▶ What to do: Produce an exact copy of the lines below, starting at the first and ending with the line containing "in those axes".

-- Given data follows --

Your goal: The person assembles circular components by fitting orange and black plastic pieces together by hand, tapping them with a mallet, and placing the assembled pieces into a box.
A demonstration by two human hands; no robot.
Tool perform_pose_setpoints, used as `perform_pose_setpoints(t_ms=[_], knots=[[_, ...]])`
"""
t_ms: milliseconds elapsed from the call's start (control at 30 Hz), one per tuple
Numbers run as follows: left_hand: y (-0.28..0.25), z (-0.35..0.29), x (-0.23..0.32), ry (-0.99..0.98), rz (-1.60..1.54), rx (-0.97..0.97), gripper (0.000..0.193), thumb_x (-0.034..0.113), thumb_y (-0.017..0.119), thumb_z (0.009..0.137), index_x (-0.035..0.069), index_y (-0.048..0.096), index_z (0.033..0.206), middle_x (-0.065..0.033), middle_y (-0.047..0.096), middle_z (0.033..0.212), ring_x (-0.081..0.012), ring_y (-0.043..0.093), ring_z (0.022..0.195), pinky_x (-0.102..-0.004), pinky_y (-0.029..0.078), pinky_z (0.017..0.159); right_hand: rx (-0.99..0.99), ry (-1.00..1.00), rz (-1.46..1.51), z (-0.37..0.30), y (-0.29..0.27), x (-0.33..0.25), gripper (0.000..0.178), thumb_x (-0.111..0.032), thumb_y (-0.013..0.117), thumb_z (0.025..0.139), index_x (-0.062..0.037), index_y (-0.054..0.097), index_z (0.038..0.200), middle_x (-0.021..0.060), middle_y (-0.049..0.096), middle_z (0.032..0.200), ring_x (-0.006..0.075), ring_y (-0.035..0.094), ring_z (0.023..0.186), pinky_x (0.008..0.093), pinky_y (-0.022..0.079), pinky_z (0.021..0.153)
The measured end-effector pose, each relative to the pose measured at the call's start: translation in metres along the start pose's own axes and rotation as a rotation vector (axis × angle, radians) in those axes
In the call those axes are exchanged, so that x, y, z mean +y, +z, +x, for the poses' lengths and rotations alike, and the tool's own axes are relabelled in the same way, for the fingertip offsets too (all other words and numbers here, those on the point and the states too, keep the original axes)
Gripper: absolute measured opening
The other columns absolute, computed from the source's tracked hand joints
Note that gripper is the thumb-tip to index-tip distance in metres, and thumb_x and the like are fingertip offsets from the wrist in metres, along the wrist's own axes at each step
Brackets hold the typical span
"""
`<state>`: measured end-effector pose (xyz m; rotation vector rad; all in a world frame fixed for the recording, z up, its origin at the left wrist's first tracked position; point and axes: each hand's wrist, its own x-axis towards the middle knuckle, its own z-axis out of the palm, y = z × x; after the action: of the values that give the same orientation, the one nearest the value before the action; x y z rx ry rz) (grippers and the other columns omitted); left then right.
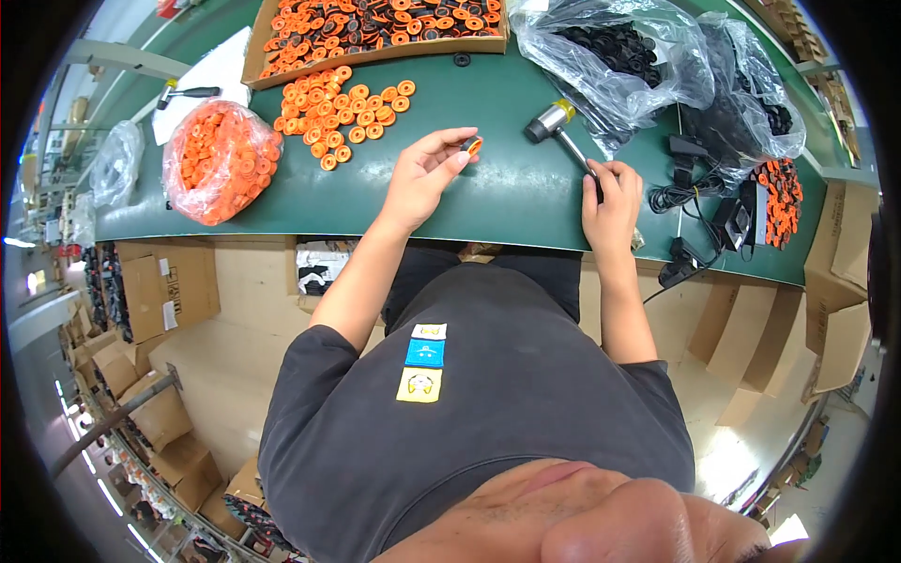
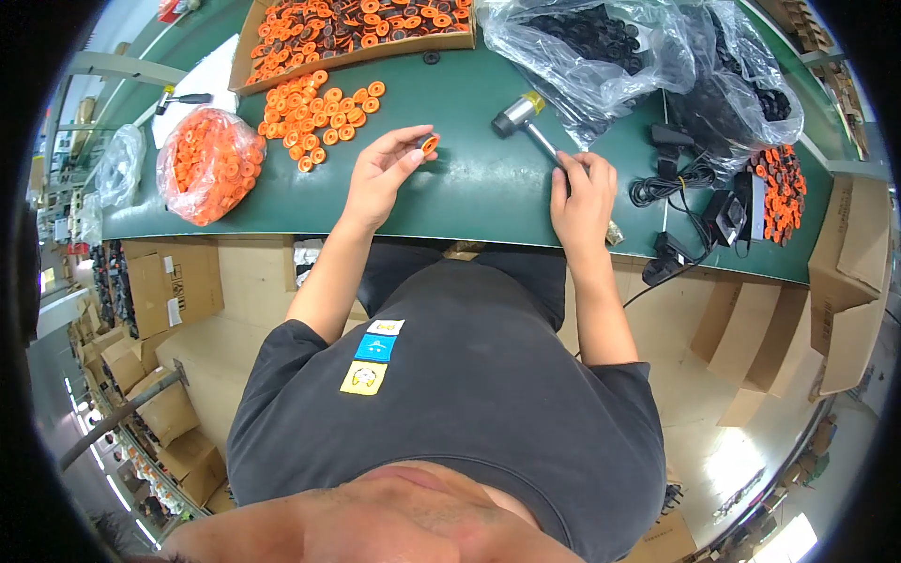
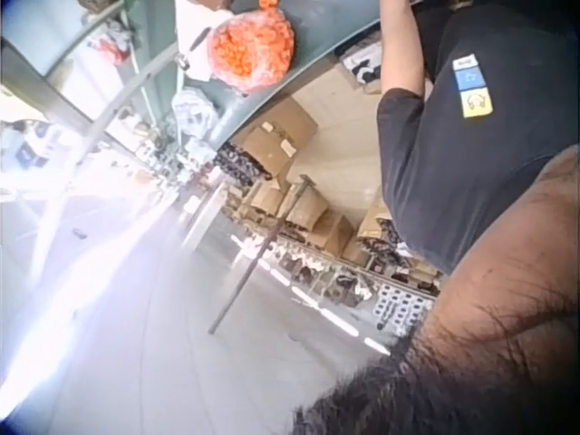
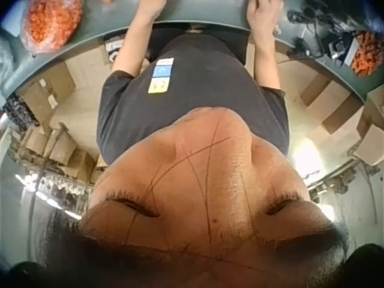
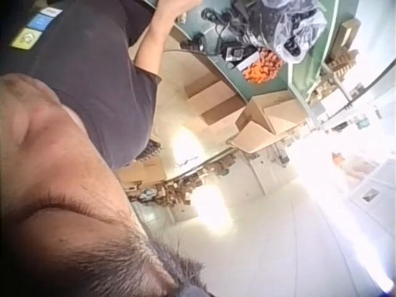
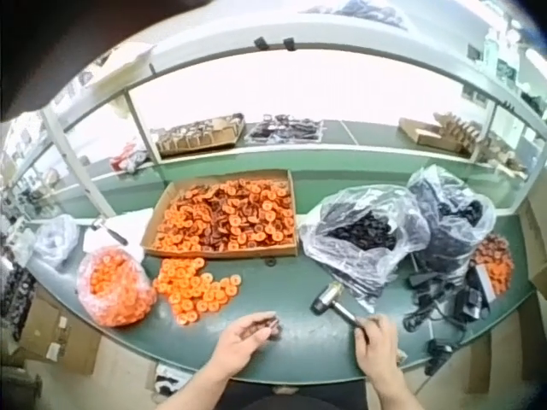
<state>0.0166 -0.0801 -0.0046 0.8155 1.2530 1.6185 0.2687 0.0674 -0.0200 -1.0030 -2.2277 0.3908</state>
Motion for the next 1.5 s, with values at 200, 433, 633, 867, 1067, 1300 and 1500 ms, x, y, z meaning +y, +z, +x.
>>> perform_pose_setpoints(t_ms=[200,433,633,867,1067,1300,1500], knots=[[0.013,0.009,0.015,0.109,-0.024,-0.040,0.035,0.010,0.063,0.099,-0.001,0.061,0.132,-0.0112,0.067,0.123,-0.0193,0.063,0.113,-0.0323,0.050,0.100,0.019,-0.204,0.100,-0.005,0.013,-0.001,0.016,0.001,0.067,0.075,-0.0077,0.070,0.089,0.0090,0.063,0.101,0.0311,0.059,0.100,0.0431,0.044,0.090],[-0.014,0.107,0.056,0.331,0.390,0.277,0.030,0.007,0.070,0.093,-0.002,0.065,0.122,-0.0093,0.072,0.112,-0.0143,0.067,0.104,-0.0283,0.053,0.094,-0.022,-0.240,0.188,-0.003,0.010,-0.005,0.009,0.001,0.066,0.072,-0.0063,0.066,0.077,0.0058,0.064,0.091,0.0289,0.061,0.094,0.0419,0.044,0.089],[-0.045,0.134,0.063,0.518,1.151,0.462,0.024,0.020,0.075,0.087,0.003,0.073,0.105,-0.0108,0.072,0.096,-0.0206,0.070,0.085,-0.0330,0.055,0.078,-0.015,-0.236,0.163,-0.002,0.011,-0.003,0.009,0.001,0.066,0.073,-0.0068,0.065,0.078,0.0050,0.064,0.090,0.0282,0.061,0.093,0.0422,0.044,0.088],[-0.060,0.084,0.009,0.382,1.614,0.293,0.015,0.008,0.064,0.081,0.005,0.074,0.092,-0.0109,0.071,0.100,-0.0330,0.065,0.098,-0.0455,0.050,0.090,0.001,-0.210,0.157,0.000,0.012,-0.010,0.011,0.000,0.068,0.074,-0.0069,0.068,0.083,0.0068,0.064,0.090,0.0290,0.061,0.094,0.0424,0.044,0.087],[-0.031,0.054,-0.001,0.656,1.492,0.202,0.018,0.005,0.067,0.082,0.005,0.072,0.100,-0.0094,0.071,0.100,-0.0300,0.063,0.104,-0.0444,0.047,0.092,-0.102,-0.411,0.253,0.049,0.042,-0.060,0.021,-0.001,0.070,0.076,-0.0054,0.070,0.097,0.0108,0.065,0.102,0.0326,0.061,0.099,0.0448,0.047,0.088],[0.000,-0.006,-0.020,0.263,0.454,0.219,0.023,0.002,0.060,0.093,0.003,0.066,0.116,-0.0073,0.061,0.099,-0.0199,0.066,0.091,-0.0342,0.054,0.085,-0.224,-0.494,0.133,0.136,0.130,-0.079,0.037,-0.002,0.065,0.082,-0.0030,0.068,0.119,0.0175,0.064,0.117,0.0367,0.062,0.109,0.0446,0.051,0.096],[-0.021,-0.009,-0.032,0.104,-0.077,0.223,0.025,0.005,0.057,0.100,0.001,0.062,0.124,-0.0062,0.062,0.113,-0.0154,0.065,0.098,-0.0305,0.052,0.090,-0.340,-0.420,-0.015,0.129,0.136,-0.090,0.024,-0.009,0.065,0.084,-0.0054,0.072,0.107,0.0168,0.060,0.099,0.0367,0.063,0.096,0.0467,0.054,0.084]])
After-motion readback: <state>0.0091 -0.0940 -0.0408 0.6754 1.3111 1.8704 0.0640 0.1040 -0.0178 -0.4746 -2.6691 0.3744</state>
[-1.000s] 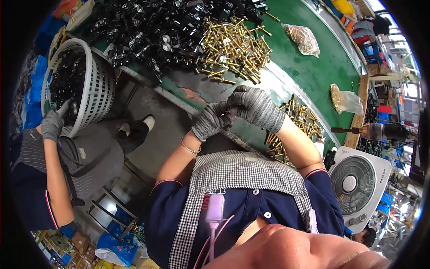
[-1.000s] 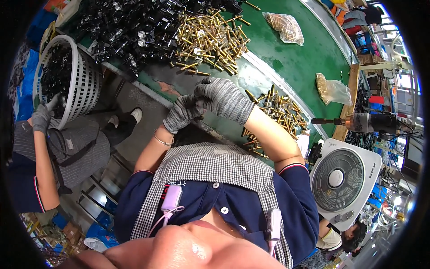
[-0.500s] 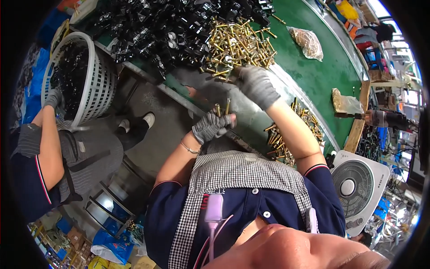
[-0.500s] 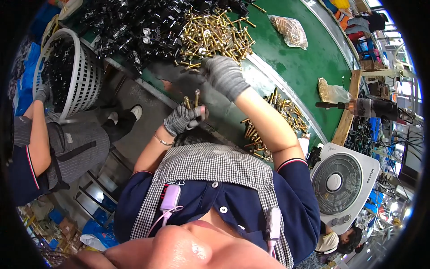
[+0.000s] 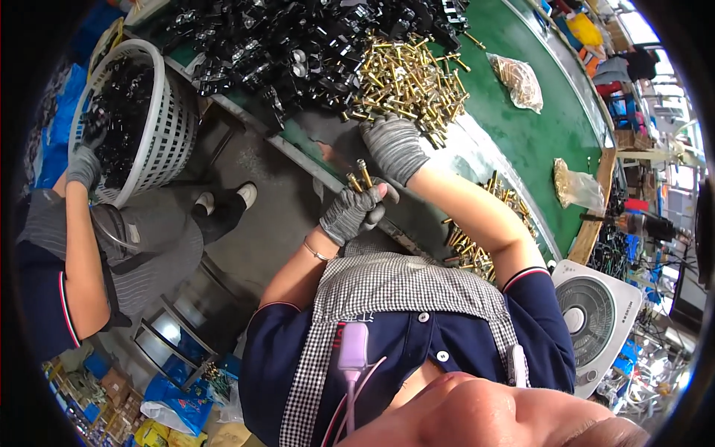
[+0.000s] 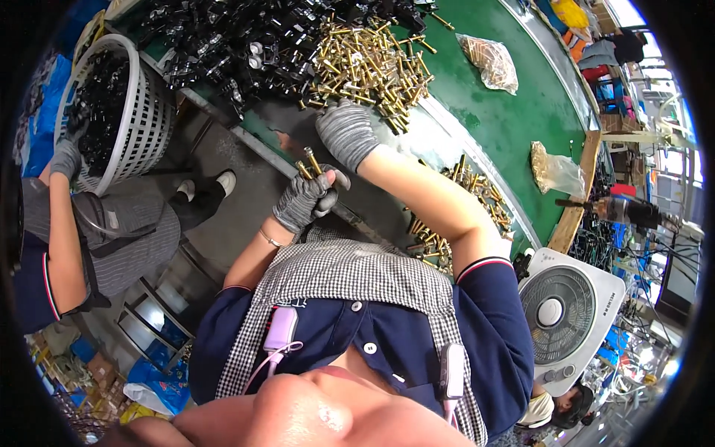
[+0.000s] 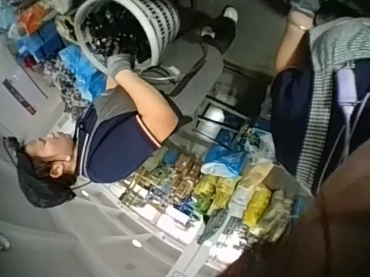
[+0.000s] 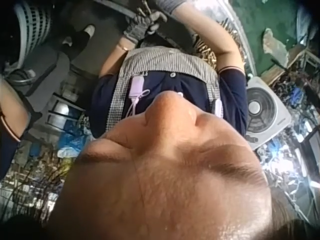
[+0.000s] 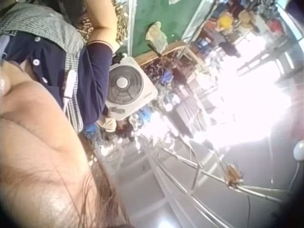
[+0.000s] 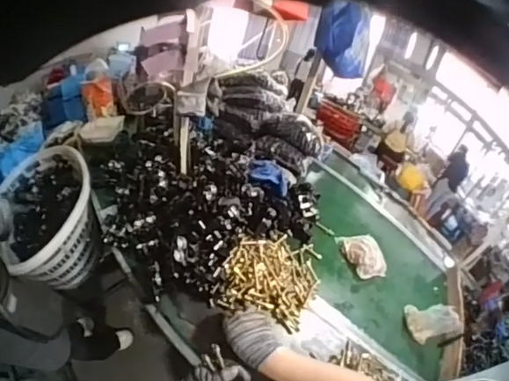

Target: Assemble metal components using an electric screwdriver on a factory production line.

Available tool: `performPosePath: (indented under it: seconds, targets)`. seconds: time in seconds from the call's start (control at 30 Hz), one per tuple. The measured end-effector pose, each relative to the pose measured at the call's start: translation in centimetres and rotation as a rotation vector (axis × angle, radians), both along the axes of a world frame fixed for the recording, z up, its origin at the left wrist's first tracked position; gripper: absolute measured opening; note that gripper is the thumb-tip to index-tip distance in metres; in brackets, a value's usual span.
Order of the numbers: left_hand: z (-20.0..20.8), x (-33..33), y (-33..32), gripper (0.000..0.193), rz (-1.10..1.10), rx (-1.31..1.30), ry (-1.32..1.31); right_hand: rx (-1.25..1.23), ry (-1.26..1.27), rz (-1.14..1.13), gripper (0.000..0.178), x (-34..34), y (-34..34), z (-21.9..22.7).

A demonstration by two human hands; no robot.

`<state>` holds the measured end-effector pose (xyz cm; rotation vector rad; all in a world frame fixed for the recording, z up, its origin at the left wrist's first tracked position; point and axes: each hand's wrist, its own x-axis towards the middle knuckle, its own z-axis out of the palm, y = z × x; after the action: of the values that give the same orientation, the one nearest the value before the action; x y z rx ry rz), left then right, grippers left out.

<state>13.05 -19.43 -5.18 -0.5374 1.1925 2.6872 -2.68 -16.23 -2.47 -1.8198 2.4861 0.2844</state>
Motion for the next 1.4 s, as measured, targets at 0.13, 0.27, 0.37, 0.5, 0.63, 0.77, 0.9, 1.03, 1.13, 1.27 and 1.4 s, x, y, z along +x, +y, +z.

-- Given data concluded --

▶ Solution for this exercise:
Your goal: The person assembles circular components by fitting orange and black plastic pieces together by hand, tapping them with a mallet, and placing the assembled pieces into a box.
A demonstration by two human hands; no robot.
Tool perform_pose_setpoints, used as `perform_pose_setpoints(t_ms=[_], knots=[[_, ...]])`
"""
t_ms: milliseconds elapsed from the call's start (control at 30 Hz), one per tuple
Numbers run as follows: left_hand: y (-0.28..0.25), z (-0.35..0.29), x (-0.23..0.32), ry (-0.99..0.98), rz (-1.60..1.54), rx (-0.97..0.97), gripper (0.000..0.193), thumb_x (-0.034..0.113), thumb_y (-0.017..0.119), thumb_z (0.009..0.137), index_x (-0.035..0.069), index_y (-0.048..0.096), index_z (0.033..0.206), middle_x (-0.065..0.033), middle_y (-0.047..0.096), middle_z (0.033..0.212), ring_x (-0.081..0.012), ring_y (-0.043..0.093), ring_z (0.022..0.195), pinky_x (-0.102..-0.004), pinky_y (-0.029..0.078), pinky_z (0.017..0.159); right_hand: rx (-0.99..0.99), ry (-1.00..1.00), rz (-1.46..1.51), z (-0.37..0.30), y (-0.29..0.27), x (-0.33..0.25), gripper (0.000..0.178), thumb_x (-0.111..0.032), thumb_y (-0.013..0.117), thumb_z (0.025..0.139), index_x (-0.062..0.037), index_y (-0.054..0.097), index_z (0.038..0.200), middle_x (-0.021..0.060), middle_y (-0.049..0.096), middle_z (0.032..0.200), ring_x (-0.006..0.075), ring_y (-0.035..0.094), ring_z (0.023..0.186), pinky_x (0.008..0.093), pinky_y (-0.022..0.079), pinky_z (0.021..0.153)
The measured end-effector pose, each relative to the pose measured at the call's start: translation in metres along the start pose's own axes and rotation as a rotation vector (axis × angle, radians) in those axes

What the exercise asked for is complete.